• Material provided
# # #

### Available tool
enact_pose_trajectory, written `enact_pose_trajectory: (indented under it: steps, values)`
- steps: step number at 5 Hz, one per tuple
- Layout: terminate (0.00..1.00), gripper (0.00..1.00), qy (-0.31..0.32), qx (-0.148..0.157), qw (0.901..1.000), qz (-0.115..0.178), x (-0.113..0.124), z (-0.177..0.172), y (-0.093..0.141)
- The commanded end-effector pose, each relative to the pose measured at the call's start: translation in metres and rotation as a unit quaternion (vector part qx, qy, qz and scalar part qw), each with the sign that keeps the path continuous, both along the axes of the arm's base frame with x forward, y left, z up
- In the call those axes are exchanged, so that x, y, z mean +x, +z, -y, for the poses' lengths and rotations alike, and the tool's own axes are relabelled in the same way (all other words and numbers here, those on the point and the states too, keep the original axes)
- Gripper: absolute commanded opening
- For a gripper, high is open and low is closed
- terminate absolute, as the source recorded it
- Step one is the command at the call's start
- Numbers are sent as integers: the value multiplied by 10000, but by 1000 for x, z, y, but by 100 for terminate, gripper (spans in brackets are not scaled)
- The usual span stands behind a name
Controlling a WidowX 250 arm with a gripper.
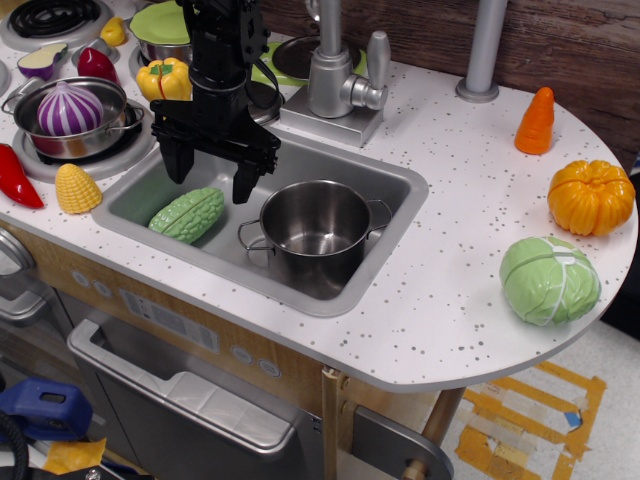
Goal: Put green squash in pot or pan
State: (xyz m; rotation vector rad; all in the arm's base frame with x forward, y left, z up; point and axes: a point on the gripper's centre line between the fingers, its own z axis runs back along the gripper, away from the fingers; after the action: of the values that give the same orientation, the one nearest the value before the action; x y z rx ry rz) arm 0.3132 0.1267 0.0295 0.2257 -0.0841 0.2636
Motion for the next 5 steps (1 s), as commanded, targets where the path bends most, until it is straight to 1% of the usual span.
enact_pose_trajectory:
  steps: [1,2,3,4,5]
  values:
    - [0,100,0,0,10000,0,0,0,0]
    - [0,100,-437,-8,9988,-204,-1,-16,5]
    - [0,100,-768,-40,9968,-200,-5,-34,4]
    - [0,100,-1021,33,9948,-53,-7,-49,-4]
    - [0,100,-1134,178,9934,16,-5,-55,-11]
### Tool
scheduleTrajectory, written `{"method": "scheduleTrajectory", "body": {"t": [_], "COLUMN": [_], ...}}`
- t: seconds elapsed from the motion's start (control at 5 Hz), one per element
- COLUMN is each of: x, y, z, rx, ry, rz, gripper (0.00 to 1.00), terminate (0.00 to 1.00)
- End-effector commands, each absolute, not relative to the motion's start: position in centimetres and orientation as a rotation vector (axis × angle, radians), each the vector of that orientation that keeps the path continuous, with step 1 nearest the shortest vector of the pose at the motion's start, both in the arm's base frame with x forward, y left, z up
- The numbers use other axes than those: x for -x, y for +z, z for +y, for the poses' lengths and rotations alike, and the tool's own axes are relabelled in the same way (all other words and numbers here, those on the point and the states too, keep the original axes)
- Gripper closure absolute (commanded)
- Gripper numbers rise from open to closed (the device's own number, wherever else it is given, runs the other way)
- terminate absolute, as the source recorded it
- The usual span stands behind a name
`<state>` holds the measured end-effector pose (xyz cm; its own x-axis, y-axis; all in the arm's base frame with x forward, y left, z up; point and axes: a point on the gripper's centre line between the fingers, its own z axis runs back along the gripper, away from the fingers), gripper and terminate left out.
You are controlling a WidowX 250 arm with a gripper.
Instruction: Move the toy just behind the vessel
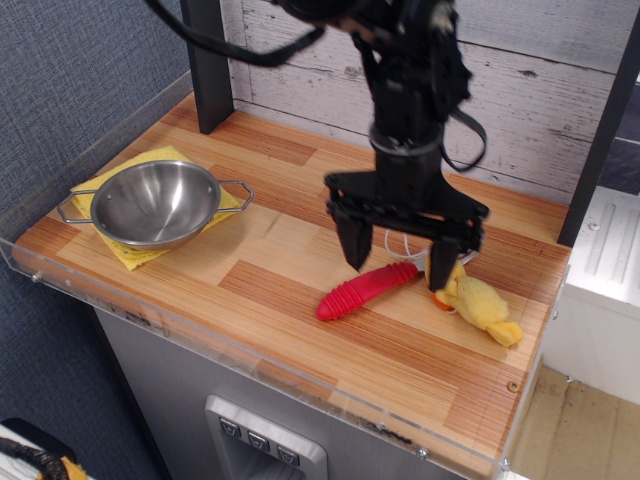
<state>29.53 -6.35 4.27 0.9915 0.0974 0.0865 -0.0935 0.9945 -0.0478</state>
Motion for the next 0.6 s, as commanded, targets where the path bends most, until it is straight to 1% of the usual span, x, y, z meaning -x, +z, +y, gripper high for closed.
{"method": "scheduleTrajectory", "body": {"t": [0.0, 0.4], "x": [-28.2, -28.2], "y": [4.9, 6.0], "z": [-9.0, -8.1], "rx": [0.088, 0.171], "ry": [0.195, 0.492], "rz": [-0.119, -0.183], "gripper": [0.00, 0.00], "terminate": [0.00, 0.00]}}
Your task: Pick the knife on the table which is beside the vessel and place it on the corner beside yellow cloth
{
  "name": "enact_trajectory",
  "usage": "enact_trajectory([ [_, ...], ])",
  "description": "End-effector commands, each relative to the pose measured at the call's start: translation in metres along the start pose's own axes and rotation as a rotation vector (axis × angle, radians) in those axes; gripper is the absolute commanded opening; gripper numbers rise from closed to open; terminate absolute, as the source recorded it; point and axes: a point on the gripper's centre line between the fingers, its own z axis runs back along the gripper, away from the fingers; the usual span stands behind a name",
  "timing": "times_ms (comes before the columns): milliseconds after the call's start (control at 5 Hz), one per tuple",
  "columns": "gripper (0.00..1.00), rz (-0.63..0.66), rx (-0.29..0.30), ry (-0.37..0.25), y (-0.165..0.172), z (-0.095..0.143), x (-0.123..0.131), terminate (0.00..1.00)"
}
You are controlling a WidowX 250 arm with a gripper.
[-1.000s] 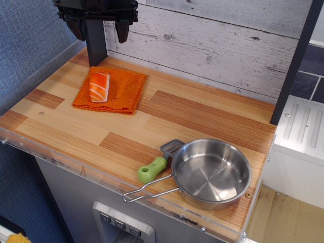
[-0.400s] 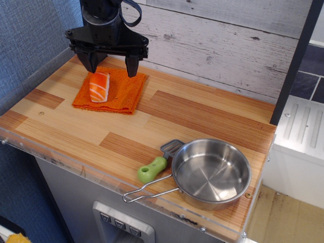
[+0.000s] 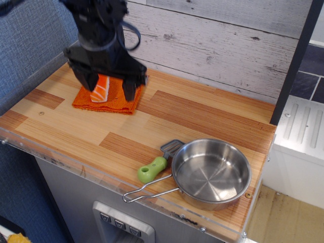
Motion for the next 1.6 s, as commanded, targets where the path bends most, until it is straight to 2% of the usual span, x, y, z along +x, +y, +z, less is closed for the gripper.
enact_trajectory([
  [0, 1.00, -0.063, -0.056, -0.018, -0.015, 0.008, -0.026, 0.00],
  [400, 1.00, -0.126, -0.117, 0.042, -0.034, 0.002, -0.064, 0.00],
  [600, 1.00, -0.153, -0.125, 0.069, -0.039, -0.002, -0.075, 0.00],
  [800, 1.00, -0.178, -0.133, 0.084, -0.047, -0.008, -0.082, 0.00],
  [1400, 1.00, -0.221, -0.119, 0.101, -0.062, -0.022, -0.075, 0.00],
])
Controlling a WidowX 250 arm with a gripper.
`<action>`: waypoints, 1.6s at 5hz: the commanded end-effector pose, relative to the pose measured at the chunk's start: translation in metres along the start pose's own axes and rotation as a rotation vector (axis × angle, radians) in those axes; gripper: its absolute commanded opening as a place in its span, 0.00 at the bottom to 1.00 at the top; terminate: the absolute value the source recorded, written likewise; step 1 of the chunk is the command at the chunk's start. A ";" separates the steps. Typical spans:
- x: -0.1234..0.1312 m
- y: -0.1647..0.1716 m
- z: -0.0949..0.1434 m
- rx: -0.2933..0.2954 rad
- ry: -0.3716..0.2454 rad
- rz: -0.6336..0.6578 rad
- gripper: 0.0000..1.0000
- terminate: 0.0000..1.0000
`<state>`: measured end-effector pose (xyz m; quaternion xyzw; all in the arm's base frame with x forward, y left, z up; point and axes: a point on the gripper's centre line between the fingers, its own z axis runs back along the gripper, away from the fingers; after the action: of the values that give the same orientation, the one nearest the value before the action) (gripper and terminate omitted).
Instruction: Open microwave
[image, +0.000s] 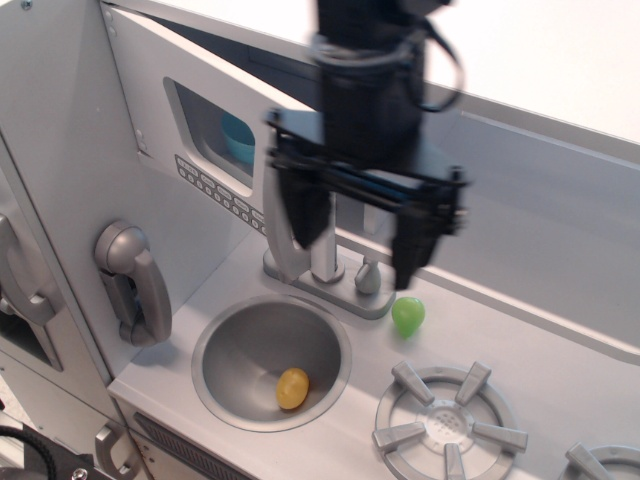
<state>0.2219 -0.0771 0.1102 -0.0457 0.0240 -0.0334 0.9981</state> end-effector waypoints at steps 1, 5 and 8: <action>0.063 -0.022 0.029 -0.090 -0.109 0.074 1.00 0.00; 0.085 0.069 0.047 -0.025 -0.259 0.168 1.00 0.00; 0.030 0.128 0.040 0.049 -0.233 0.122 1.00 0.00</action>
<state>0.2551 0.0454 0.1166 -0.0287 -0.0691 0.0286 0.9968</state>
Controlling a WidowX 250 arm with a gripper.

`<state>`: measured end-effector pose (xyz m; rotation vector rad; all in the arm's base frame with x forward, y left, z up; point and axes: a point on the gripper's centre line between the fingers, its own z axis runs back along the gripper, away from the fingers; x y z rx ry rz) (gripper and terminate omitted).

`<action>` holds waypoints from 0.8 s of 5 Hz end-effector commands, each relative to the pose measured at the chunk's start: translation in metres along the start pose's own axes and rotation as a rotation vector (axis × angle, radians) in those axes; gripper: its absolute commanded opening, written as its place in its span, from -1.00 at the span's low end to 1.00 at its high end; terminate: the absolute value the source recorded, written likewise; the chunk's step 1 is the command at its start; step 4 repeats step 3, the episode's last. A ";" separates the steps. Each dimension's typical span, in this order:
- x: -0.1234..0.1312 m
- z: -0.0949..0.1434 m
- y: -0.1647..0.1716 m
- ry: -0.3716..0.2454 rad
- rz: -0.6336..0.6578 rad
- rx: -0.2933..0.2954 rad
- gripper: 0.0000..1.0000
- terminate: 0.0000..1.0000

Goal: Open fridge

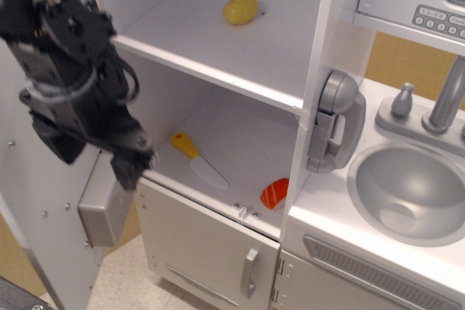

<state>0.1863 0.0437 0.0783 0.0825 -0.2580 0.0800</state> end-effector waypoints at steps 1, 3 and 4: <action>0.054 -0.007 0.035 -0.067 0.110 0.103 1.00 -1.00; 0.078 -0.013 0.047 -0.040 0.149 0.096 1.00 1.00; 0.078 -0.013 0.047 -0.040 0.149 0.096 1.00 1.00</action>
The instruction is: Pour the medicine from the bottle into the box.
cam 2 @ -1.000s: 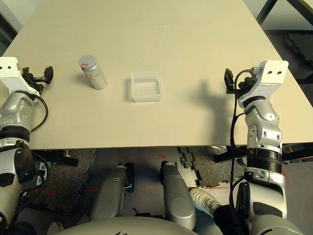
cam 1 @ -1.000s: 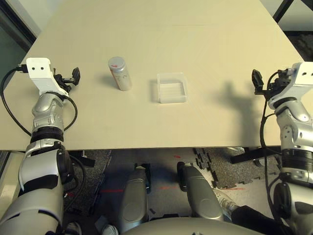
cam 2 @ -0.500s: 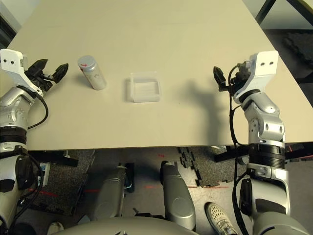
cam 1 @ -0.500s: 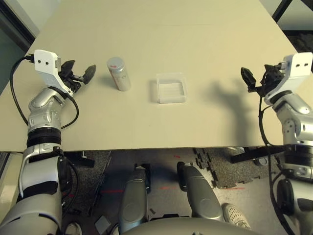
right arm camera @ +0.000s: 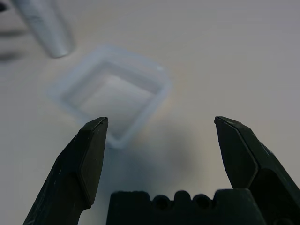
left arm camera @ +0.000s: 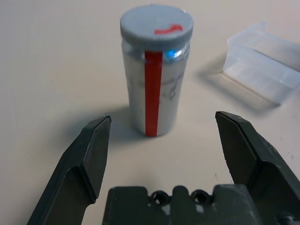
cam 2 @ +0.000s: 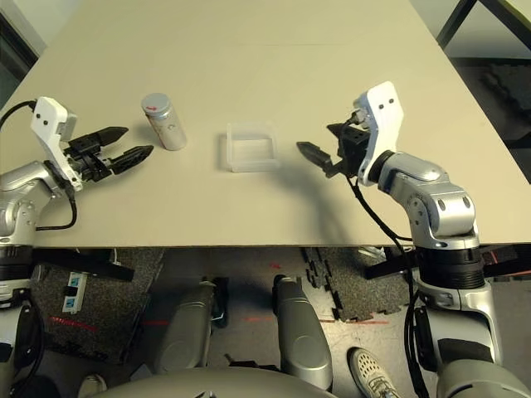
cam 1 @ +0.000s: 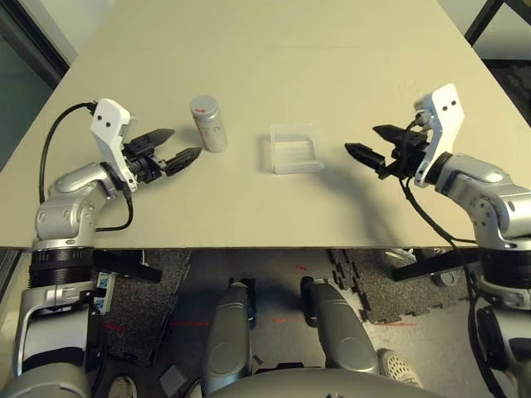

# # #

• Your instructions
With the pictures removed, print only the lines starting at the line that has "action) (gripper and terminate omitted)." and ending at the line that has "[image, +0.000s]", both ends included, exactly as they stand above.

• Reply
`<state>`: measured end-effector pose (xyz m; quaternion xyzw; all in the arm's base frame with x forward, y left, z up; point and axes: a point on the gripper's centre line between the fingers, its own z axis runs back along the gripper, away from the fingers; after the action: of the values that give the same orientation, the one nearest the value before the action) (gripper and terminate omitted).
Instruction: Open microwave
[image, +0.000s] 

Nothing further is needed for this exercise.